### Task goal
The records below are to be reproduced exactly, with the pictures left out.

### Working data
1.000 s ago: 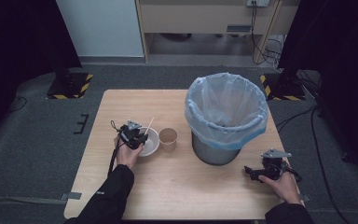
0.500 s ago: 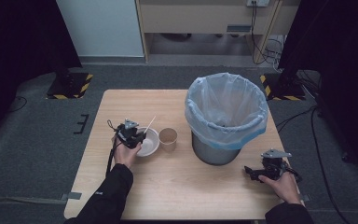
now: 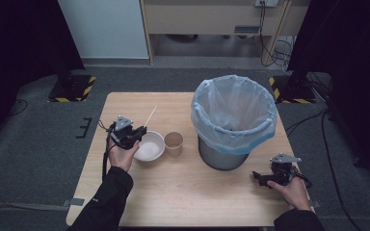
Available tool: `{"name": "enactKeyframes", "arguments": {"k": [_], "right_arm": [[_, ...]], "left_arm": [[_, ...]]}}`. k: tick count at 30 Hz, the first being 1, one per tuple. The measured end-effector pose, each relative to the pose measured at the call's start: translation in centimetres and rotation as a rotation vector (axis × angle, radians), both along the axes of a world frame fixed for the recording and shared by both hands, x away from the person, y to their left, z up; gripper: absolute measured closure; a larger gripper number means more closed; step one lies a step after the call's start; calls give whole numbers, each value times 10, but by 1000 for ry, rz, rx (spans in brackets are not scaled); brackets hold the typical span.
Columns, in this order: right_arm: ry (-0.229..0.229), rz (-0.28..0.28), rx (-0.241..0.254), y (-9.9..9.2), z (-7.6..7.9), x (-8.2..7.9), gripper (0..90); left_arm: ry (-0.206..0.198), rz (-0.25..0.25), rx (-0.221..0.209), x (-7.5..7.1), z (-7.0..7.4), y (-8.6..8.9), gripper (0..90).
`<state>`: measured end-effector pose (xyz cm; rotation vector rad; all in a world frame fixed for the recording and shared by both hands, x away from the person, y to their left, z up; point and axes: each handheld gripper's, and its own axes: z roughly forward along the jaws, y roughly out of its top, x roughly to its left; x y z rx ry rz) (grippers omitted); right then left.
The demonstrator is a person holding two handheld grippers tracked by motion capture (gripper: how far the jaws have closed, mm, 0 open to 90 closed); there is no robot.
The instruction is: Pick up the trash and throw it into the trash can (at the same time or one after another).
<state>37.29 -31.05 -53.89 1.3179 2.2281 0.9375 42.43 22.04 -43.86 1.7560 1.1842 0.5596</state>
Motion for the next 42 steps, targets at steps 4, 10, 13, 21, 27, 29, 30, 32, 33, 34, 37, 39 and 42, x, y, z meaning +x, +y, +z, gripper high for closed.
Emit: {"name": "enactKeyframes", "arguments": {"k": [4, 10, 13, 21, 27, 29, 30, 32, 33, 34, 37, 39, 42], "right_arm": [[0, 0, 0, 0, 0, 0, 29], [0, 0, 0, 0, 0, 0, 28], [0, 0, 0, 0, 0, 0, 29], [4, -1, 2, 0, 0, 0, 29], [4, -1, 2, 0, 0, 0, 29], [4, -1, 2, 0, 0, 0, 29], [4, -1, 2, 0, 0, 0, 29], [4, -1, 2, 0, 0, 0, 29], [4, -1, 2, 0, 0, 0, 29], [4, -1, 2, 0, 0, 0, 29], [3, -1, 2, 0, 0, 0, 29], [3, -2, 2, 0, 0, 0, 29], [4, -1, 2, 0, 0, 0, 29]], "left_arm": [[-30, -7, -22, -5, 10, 1, 851], [-95, -16, -73, -13, 30, 2, 851], [-131, -21, -97, -18, 41, 3, 851], [-219, -42, -156, -30, 68, 8, 851], [-283, -69, -189, -40, 87, 5, 851], [-301, -81, -197, -44, 93, 3, 851], [-315, -82, -196, -46, 96, 2, 851], [-326, -98, -206, -49, 101, 0, 851], [-337, -102, -213, -50, 104, -2, 851], [-348, -110, -219, -52, 108, -3, 851], [-370, -125, -233, -57, 116, -6, 851], [-384, -133, -239, -59, 120, -8, 851], [-402, -142, -252, -61, 126, -11, 851]]}}
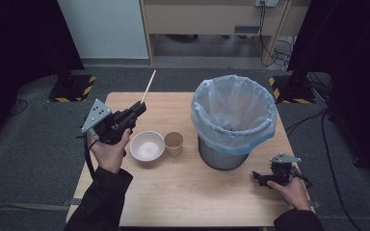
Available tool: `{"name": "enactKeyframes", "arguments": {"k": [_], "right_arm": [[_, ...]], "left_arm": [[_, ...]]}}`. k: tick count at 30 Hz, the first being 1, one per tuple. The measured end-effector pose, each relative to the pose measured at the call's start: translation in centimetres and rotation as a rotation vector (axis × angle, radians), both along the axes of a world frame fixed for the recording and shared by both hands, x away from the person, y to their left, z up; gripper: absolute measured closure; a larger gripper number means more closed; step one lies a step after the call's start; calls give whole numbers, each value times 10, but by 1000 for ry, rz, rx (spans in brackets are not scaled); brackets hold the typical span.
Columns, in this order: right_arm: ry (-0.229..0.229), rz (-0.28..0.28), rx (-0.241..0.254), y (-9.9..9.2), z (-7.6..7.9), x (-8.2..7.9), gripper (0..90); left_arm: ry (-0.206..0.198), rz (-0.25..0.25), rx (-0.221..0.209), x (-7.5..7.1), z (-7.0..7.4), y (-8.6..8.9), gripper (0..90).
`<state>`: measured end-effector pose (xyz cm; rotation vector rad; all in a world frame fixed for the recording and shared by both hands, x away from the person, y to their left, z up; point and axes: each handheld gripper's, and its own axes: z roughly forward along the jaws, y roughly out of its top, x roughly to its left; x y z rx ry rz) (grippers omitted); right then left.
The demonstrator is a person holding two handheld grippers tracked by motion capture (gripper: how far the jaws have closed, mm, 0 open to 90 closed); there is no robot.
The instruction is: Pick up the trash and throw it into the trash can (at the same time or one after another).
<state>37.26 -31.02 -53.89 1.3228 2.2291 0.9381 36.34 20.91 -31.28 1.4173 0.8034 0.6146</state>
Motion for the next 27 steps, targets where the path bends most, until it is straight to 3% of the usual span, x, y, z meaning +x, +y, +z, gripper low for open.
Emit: {"name": "enactKeyframes", "arguments": {"k": [13, 27], "right_arm": [[0, 0, 0, 0, 0, 0, 28], [0, 0, 0, 0, 0, 0, 29]], "left_arm": [[-51, -53, -8, 3, 27, -30, 851], [-83, -105, -15, 11, 46, -64, 851]]}}
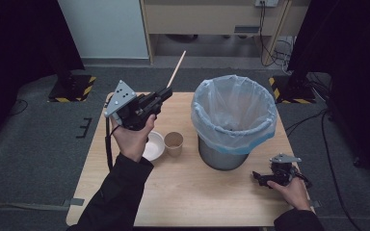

### Answer section
1.000 s ago: 
0.500 s ago: 
now: 
Available tool: `{"name": "enactKeyframes", "arguments": {"k": [_], "right_arm": [[_, ...]], "left_arm": [[_, ...]]}}`. k: tick count at 30 Hz, the first being 1, one per tuple. The measured end-effector pose, each relative to the pose measured at the call's start: translation in centimetres and rotation as a rotation vector (axis × angle, radians), both along the axes of a world frame fixed for the recording and shared by both hands, x away from the person, y to their left, z up; gripper: absolute measured closure; a larger gripper number means more closed; step one lies a step after the call's start; calls give whole numbers, each value times 10, but by 1000 for ry, rz, rx (spans in brackets are not scaled); brackets hold the typical span.
Columns, in this order: right_arm: ry (-0.229..0.229), rz (-0.28..0.28), rx (-0.241..0.254), y (-9.9..9.2), z (-7.6..7.9), x (-8.2..7.9), gripper (0..90); left_arm: ry (-0.206..0.198), rz (-0.25..0.25), rx (-0.221..0.209), x (-7.5..7.1), z (-7.0..7.4), y (-8.6..8.9), gripper (0..90).
`<state>`: measured end-effector pose (xyz cm; rotation vector rad; all in a world frame fixed for the recording and shared by both hands, x away from the person, y to their left, z up; point and axes: each handheld gripper's, and its own axes: z roughly forward along the jaws, y roughly out of its top, x roughly to its left; x y z rx ry rz) (grippers omitted); right then left.
The demonstrator is a person holding two handheld grippers tracked by motion capture (gripper: how far the jaws have closed, mm, 0 open to 90 closed); there is no robot.
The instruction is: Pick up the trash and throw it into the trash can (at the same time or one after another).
<state>37.29 -31.05 -53.89 1.3179 2.2281 0.9375 42.43 22.04 -43.86 1.7560 1.1842 0.5596</state>
Motion for the next 42 steps, targets at steps 4, 10, 13, 21, 27, 29, 30, 32, 33, 34, 37, 39 and 42, x, y, z meaning +x, +y, +z, gripper high for closed.
Emit: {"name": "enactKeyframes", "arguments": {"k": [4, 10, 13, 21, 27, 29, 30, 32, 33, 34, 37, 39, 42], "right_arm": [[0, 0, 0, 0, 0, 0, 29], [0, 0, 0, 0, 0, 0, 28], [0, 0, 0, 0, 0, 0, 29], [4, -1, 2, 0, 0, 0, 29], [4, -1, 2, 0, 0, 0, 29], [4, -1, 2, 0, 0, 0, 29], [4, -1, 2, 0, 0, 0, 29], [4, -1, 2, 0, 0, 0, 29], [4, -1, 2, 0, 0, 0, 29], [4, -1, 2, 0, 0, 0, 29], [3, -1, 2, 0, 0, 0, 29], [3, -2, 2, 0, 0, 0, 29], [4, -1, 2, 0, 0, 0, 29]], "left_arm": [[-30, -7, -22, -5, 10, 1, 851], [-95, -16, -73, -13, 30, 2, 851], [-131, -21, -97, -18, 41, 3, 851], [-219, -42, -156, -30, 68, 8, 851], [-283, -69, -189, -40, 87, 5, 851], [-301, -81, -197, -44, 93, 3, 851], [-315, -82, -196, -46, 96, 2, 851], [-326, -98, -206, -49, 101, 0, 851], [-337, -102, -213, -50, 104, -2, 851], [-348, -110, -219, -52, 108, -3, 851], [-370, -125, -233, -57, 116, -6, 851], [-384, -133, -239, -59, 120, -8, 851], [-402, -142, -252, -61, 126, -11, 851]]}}
Available tool: `{"name": "enactKeyframes", "arguments": {"k": [_], "right_arm": [[_, ...]], "left_arm": [[_, ...]]}}`. k: tick count at 30 Hz, the first being 1, one per tuple. The measured end-effector pose, each relative to the pose measured at the call's start: translation in centimetres and rotation as a rotation vector (axis × angle, radians), both along the axes of a world frame fixed for the recording and shared by both hands, x away from the person, y to their left, z up; gripper: absolute measured closure; a larger gripper number means more closed; step one lies a step after the call's start; calls give whole numbers, each value times 10, but by 1000 for ry, rz, rx (spans in brackets are not scaled); brackets hold the typical span.
Columns, in this order: right_arm: ry (-0.229..0.229), rz (-0.28..0.28), rx (-0.241..0.254), y (-9.9..9.2), z (-7.6..7.9), x (-8.2..7.9), gripper (0..90); left_arm: ry (-0.206..0.198), rz (-0.25..0.25), rx (-0.221..0.209), x (-7.5..7.1), z (-7.0..7.4), y (-8.6..8.9), gripper (0..90).
`<state>`: measured end-effector pose (xyz cm; rotation vector rad; all in a world frame fixed for the recording and shared by both hands, x away from the person, y to their left, z up; point and axes: each handheld gripper's, and its own axes: z roughly forward along the jaws, y roughly out of its top, x roughly to its left; x y z rx ry rz) (grippers omitted); right then left.
The demonstrator is a person holding two handheld grippers tracked by motion capture (gripper: how far the jaws have closed, mm, 0 open to 90 closed); there is no robot.
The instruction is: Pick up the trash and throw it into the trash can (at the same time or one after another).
<state>37.26 -31.02 -53.89 1.3228 2.2291 0.9381 36.34 20.91 -31.28 1.4173 0.8034 0.6146</state>
Motion for the next 27 steps, targets where the path bends most, until it is straight to 3% of the usual span, x, y, z meaning +x, +y, +z, gripper low for open.
Emit: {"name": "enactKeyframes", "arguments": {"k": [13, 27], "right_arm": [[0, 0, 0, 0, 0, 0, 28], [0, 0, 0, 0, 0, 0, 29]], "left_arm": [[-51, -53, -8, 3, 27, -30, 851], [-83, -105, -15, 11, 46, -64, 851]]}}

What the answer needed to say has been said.